A court terme, l’arrivée de la 5G ne veut pas forcément dire nouvelles antennes et nouveaux sites d’émission.
Le déploiement de la 5G dans les bandes basses, déjà utilisées pour les réseaux actuels,  n’implique ni de nouveaux sites ni de nouvelles antennes si celles qui ont été déployées par les opérateurs ces dernières années sont évolutives. Une évolution logicielle suffira pour passer d’une antenne 4G à une antenne 5G.

Pour les déploiements en bande 3,5 GHz, de nouvelles antennes doivent être installées, mais dans la plupart des cas, elles le seront sur des sites déjà existants quand cela est possible. A terme, il est possible que de nouveaux sites soient déployés pour densifier le réseau.

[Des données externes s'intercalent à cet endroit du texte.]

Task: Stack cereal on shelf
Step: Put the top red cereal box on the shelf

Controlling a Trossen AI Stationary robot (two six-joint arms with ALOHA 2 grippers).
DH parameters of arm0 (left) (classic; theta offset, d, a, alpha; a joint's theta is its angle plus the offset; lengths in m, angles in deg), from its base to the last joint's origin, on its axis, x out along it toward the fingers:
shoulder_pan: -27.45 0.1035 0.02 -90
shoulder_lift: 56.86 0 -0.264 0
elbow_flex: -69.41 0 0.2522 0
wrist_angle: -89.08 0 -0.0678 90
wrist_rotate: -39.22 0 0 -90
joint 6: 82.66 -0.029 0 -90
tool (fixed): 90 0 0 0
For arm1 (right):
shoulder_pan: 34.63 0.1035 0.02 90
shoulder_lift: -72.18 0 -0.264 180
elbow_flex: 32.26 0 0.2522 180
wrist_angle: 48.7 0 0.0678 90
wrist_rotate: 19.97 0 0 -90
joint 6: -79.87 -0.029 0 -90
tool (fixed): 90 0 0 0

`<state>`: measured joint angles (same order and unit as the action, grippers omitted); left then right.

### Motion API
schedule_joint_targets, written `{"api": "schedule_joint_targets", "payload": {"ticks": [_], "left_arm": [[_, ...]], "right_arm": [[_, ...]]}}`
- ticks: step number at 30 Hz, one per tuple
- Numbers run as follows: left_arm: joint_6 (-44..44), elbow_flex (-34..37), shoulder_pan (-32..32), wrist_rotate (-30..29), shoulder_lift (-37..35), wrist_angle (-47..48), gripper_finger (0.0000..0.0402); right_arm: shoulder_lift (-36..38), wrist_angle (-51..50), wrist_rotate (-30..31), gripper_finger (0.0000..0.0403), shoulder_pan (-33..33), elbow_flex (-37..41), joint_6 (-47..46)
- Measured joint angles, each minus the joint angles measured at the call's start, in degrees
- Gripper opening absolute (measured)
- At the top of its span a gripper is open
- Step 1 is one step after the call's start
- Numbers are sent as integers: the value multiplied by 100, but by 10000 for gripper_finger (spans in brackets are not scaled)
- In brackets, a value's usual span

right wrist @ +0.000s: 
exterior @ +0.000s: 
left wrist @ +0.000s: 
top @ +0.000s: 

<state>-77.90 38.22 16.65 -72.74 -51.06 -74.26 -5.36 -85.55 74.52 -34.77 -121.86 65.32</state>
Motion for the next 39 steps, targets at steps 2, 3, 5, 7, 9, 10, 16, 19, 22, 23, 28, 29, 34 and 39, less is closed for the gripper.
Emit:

Enfin, lorsque la 5G sera déployée en bande 26 GHz (pas avant 2022-2023), de nouvelles sortes d’antennes à plus faible puissance (les « small cells ») seront déployées dans des zones bien spécifiques – les « hots spots » ou lieux de forte affluence comme les gares, centres commerciaux…- pour délivrer une connexion ultra-haut débit.